Cox, who was handcuffed and not wearing a seat belt, flew headfirst toward the front of the van’s holding area, smashing his head on the wall and falling to the floor, according to video footage from inside the vehicle published by multiple news outlets.

“Help,” the 36-year-old Black man groaned multiple times.

He remained in that position until he reached the detention center about eight minutes later, when officers dragged Cox out of the van, placed him in a wheelchair, ridiculed him about his posture and dragged him once more into a holding cell, according to body-camera footage. Cox was at the detention center for “10 to 15 minutes” before paramedics arrived to take him to the hospital, New Haven Police Department officials told reporters a day after the June 19 incident.

Now, Cox is paralyzed from his chest down and breathing on a ventilator, his attorneys and family members said at a news conference Tuesday, adding that Cox may never walk again.

“Randy Cox is lying in that hospital bed paralyzed from his chest down because of the actions — and the inactions — of the New Haven Police Department,” civil rights attorney Ben Crump said.

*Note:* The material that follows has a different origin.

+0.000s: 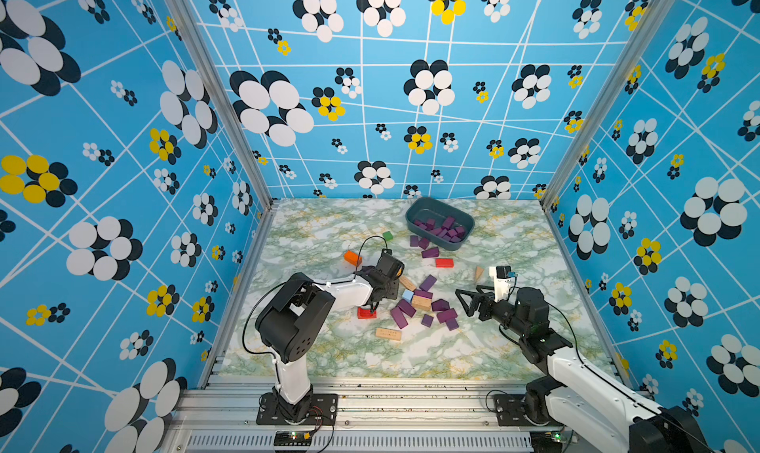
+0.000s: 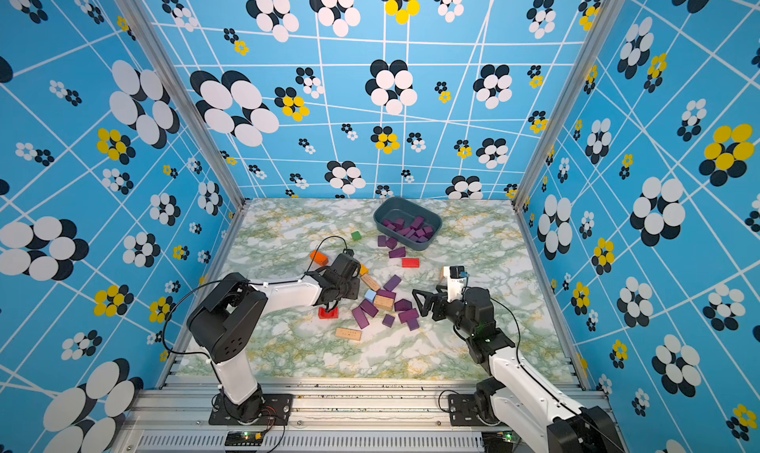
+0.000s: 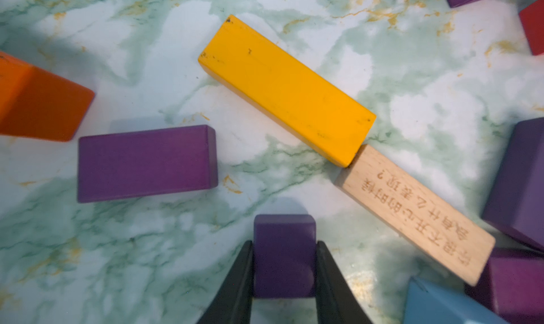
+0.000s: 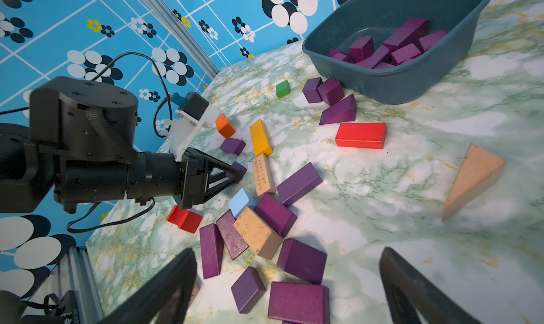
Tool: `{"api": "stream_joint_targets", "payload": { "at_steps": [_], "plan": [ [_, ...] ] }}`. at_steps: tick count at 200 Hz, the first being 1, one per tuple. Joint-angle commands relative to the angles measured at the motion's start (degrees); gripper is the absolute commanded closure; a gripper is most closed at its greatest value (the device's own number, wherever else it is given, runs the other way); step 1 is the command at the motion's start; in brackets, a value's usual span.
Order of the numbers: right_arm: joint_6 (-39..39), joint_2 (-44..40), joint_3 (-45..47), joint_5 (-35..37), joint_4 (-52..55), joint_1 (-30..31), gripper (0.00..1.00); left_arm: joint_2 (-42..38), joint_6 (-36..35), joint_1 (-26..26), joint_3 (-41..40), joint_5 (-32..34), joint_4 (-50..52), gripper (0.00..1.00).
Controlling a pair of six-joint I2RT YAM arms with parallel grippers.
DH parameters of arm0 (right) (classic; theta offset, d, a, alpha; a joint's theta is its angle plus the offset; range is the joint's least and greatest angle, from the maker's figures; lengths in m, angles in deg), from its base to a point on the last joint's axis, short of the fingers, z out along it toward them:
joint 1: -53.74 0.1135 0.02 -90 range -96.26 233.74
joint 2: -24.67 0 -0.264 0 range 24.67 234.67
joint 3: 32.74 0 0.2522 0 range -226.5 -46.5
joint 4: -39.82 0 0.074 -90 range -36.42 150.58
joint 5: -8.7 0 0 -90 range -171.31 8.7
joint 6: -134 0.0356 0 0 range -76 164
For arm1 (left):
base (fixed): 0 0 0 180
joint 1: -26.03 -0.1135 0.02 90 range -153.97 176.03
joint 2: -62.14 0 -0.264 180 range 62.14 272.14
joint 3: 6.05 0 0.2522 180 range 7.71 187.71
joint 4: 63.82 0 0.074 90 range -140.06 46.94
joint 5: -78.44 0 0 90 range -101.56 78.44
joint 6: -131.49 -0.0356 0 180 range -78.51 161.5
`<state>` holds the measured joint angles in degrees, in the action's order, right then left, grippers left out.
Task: Pick purple bricks into the storage bin
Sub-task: Pick up the building block from the center of the board, then place the building block in the storage box.
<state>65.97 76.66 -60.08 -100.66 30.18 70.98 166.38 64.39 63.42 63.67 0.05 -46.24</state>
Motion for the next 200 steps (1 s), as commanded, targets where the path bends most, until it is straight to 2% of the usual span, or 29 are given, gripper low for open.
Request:
{"api": "stream_joint_targets", "payload": {
  "at_steps": [1,43,69,117,151,185,200],
  "plan": [
    [1.3,0.6,-1.1,-0.7,-1.5,0.1,0.01,-1.6,-2.2,0.7,1.3,1.4,2.7,0.79],
    [3.5,6.8,-2.3,-8.7,-7.2,0.1,0.01,-6.4,-4.9,1.9,4.7,-0.9,1.9,0.78],
    [4.2,8.8,-2.8,-9.7,-8.1,0.1,0.01,-5.8,-7.0,2.4,10.1,-3.4,1.0,0.78],
    [3.1,6.7,-2.1,-7.3,-6.4,0.0,0.01,3.7,-11.3,2.9,24.7,-8.5,-0.1,0.78],
    [2.0,6.2,-2.3,-5.4,-4.6,0.1,0.01,9.7,-11.8,2.9,30.3,-10.3,-4.4,0.78],
    [1.7,7.3,-2.5,-3.9,-4.1,0.1,0.01,16.1,-14.6,2.5,37.3,-9.8,-4.9,0.78],
    [1.5,7.9,-2.7,-3.7,-4.2,0.1,0.01,18.0,-14.7,2.1,38.1,-8.6,-8.1,0.78]
  ]
}}
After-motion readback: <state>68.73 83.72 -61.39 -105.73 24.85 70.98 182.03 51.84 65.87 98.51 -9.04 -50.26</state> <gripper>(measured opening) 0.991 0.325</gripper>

New Haven Mayor Justin Elicker (D) said last week that Cox had injured his “neck and/or spine, which may potentially cause his paralysis.” At a separate Tuesday news conference, Elicker said the five officers involved in the incident have been put on administrative leave. The Connecticut State Police is investigating, he said.

Having watched the videos “many times,” Elicker called the officers’ treatment of Cox “awful.” But he “did not see malice on the part of the officers,” he said. “I saw some bad decisions, extreme lack of compassion.”

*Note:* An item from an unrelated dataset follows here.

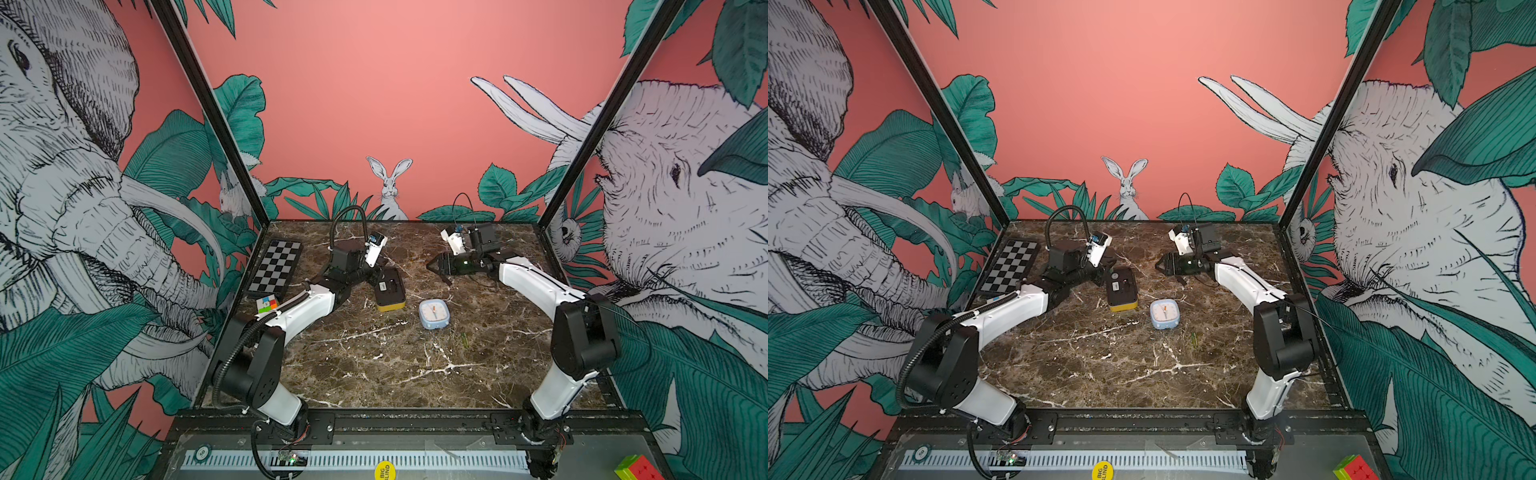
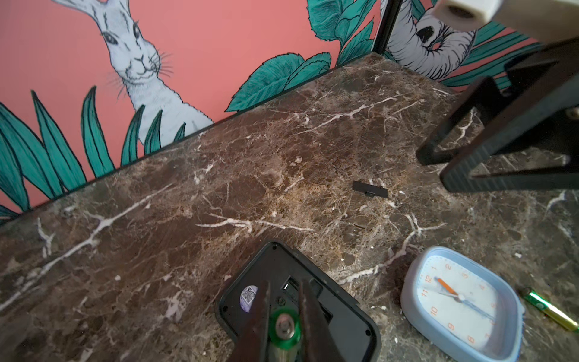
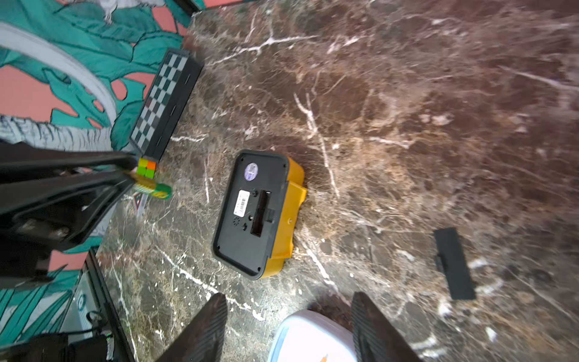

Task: Insert the battery into the alarm
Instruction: Pick up the battery at the center of the board.

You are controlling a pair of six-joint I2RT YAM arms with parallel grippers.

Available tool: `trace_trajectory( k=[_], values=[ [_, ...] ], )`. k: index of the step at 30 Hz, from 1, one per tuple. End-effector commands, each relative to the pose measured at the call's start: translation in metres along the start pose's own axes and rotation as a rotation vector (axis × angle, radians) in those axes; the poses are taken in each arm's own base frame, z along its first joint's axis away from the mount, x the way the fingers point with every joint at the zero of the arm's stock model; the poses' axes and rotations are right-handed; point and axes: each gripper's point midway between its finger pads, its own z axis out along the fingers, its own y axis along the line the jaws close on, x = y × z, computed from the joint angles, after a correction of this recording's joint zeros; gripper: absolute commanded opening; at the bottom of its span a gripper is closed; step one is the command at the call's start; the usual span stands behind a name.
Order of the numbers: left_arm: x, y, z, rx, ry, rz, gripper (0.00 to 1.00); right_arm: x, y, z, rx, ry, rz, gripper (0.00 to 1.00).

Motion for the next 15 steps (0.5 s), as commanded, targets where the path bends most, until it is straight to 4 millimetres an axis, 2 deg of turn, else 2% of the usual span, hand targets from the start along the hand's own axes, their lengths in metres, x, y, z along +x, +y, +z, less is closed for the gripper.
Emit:
trace_trajectory(
  k=[1,7,10,11,12,14,15],
  values=[
    [-0.021,-0.004,-0.002,0.043,-0.056,-0.102,0.06,0.001,0.009,0.009,-0.052,0.002,-0.081,0.61],
    [-0.022,-0.004,0.003,0.065,-0.061,-0.123,0.07,0.014,0.016,0.021,-0.091,0.049,-0.092,0.58],
    [-0.023,-0.006,0.003,0.075,-0.084,-0.122,0.07,0.013,0.03,0.022,-0.115,0.039,-0.15,0.57],
    [-0.026,-0.007,0.003,0.083,-0.095,-0.118,0.07,0.025,0.031,0.026,-0.127,0.061,-0.155,0.57],
    [-0.028,-0.009,0.002,0.09,-0.106,-0.107,0.07,0.026,0.037,0.028,-0.15,0.053,-0.17,0.57],
    [-0.037,-0.018,-0.003,0.118,-0.14,-0.046,0.07,0.025,0.042,0.032,-0.179,0.034,-0.137,0.57],
    [-0.041,-0.024,-0.006,0.129,-0.164,0.013,0.07,0.023,0.039,0.037,-0.18,0.028,-0.061,0.56]
  ],
)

The circumstances of Cox’s severe injuries drew immediate parallels to the case of Freddie Gray, a 25-year-old old Black man who in 2015 suffered a severe neck injury — and later died — after Baltimore police officers transported him in the back of a van in handcuffs and shackles, without a seat belt. The incident sparked protests, and six officers were charged with various crimes stemming from the incident, although none was convicted.

Five years after Freddie Gray, Baltimore continues to struggle

Cox’s case is “tragically similar,” Crump said, adding, “How many more times do we have to see Black people brutalized at the hands of the people who are supposed to protect and serve them?”

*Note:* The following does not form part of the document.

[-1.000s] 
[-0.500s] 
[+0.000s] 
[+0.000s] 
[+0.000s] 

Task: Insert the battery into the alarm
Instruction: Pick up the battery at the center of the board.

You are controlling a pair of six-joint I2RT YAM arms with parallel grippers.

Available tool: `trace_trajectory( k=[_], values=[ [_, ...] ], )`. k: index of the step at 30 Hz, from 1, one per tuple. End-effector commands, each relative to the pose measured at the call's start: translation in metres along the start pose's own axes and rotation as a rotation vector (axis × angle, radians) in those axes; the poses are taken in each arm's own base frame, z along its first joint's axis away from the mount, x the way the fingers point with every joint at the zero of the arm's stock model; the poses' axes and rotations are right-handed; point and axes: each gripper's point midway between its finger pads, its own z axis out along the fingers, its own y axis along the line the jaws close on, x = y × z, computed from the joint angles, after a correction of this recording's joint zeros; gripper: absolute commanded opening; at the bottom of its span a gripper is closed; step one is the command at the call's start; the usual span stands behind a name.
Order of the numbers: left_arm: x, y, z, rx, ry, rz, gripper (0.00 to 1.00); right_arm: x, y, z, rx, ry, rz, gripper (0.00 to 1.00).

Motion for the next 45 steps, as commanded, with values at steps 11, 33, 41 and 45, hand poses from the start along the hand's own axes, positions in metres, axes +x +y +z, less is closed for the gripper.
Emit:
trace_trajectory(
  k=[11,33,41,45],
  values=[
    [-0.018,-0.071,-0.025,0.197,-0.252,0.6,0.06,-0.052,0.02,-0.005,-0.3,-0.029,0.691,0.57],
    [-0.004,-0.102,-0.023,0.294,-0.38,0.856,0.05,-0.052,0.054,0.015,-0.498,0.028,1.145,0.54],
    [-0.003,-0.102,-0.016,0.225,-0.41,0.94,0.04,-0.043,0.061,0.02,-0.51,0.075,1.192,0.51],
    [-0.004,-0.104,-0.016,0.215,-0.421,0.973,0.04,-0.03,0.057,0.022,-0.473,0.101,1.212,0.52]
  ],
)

The van in which Cox was being transported did not have seat belts, assistant police chief Karl Jacobson told reporters last week.

Department officials said that around 7:30 p.m. on June 19, officers responded to a 911 call regarding a “weapons complaint” on Lilac Street in New Haven. An investigation led them to Cox, who was in possession of a handgun, Regina Rush-Kittle, the acting police chief, told reporters. Police arrested Cox on criminal possession of a firearm, possessing a gun without a permit, and breach of peace, she added.

While being taken into custody, Cox was being “uncooperative,” Rush-Kittle said. He was placed in the back of a transport van to be taken to a detention center about a nine-minute drive away, she said.

For the first minutes of the ride, video from inside the back of the van shows, Cox slammed his body on the walls of the van and, at one point, got on the ground and kicked the van’s back door. Cox had gotten back on the bench when the vehicle came to a sudden stop, causing him to slam into the van’s wall headfirst. Lying face down, Cox started crying for help, the video shows.

Body-camera footage of Officer Oscar Diaz, who officials said was driving the van, shows Diaz suddenly braking, honking the horn and appearing to make a frustrated hand gesture toward another driver. “A car went right in front of us, and we almost got hit,” Diaz said from behind the wheel as Cox could be heard moaning in pain. Rush-Kittle told reporters Diaz made an “evasive maneuver” to avoid a collision.

Diaz asked whether Cox was all right but kept driving for more than 3½ minutes before going to check on Cox, who was trying to tell Diaz that he had fallen, according to the video footage. “I can’t move,” Cox said multiple times.

When Diaz stopped the car to check on Cox, the 36-year-old said he could not move his arms. Diaz got back into the van and continued to the detention center, which was several minutes away. He told Cox that he had called an ambulance.

Jacobson, the assistant chief, said that department procedure is for officers to stop and wait for medical attention if someone they are transporting is injured.

At the detention center, a group of officers asked Cox what was wrong and he again said that he couldn’t move, according to body-camera footage. The officers proceeded to pull Cox out of the van, telling him to “move your leg” and “sit up.”

“I can’t move,” Cox said.

“You’re not even trying,” an officer replied.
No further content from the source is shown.